Gaitame.com’s Kawabata cited a measure known as the Ichimoku chart, which seeks to predicts a currency’s direction by analyzing the midpoints of historical highs and lows. The chart’s cloud refers to the area between the first and second leading span lines on the chart and is used to show an area where buy or sell orders may be clustered.

Ichimoku Cloud

Both daily and weekly Ichimoku charts show the cloud is close to the 200-day moving average, Kawabata said. An inability to break above that area would bring the chart’s base line of about 91 into focus and a break there may prompt the currency pair to fall toward 88 yen, he said.
A key test will be if Australia’s dollar closes above a trend line that connects a high of 95.69 yen reached on Oct. 22 and the 94.15 peak of Jan. 1, according to Chris Weston, the Melbourne-based chief market strategist at IG Ltd. Demand for higher-yielding assets funded by currencies with lower borrowing costs -- known as the carry trade -- may push the Aussie above that level, he said.
“Equity markets are moving higher and sentiment is strong, and in that environment carry trades work extremely well,” Weston said in a phone interview on Feb. 12.

Equity Outlook

Stocks jumped in Asia yesterday after government data showed imports and exports exceeded analysts’ estimates last month in China, the world’s second-biggest economy.
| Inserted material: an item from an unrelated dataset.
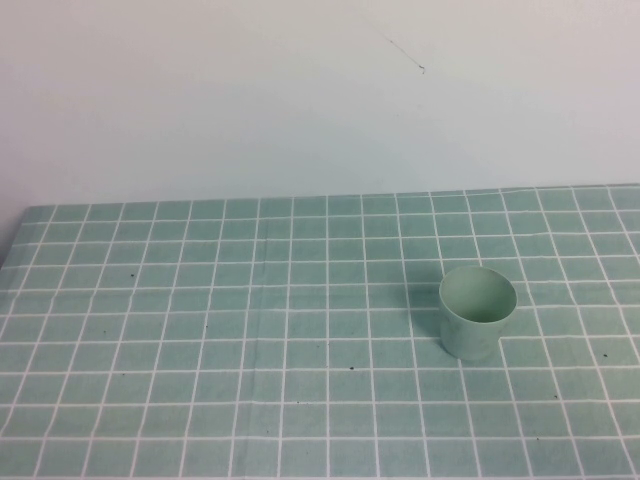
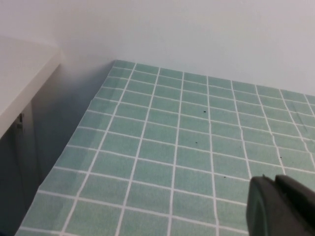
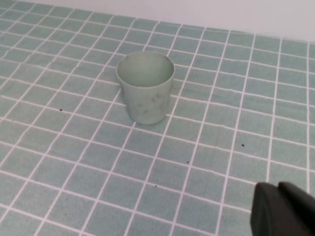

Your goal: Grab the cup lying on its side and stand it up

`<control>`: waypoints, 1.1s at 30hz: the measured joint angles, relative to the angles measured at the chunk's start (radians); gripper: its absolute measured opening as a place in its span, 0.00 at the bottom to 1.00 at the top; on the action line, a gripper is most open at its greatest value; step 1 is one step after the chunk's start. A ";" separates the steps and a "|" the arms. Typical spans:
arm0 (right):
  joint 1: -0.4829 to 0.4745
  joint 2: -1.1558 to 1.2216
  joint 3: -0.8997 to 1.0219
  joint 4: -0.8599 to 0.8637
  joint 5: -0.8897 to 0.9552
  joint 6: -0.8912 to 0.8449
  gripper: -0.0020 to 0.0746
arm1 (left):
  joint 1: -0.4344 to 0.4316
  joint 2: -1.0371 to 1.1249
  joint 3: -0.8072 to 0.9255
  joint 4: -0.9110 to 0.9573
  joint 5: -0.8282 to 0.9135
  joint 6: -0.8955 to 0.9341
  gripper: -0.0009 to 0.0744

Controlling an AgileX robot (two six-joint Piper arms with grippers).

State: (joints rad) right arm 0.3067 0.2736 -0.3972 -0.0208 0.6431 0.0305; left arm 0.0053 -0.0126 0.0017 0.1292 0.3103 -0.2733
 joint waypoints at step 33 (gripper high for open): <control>0.000 0.000 0.000 0.000 0.000 0.000 0.02 | 0.002 0.000 0.000 0.043 0.005 0.000 0.01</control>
State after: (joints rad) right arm 0.3067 0.2736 -0.3972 -0.0208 0.6431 0.0305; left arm 0.0074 -0.0123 0.0017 0.1717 0.3152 -0.2733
A day earlier, the S&P 500 index rose as Federal Reserve Chairman Janet Yellen said U.S. economic growth has picked up and that policy makers will reduce stimulus in “measured steps.”
While the equity market may extend gains, its rally will probably lose momentum toward mid-year after earnings and economic activity disappoint investors, Derek Mumford, a director at Rochford Capital, a currency risk-management company in Sydney, said by phone yesterday.
“If we get equity market uncertainty and a potential sizable correction, the Aussie will depreciate against pretty much everything,” he said.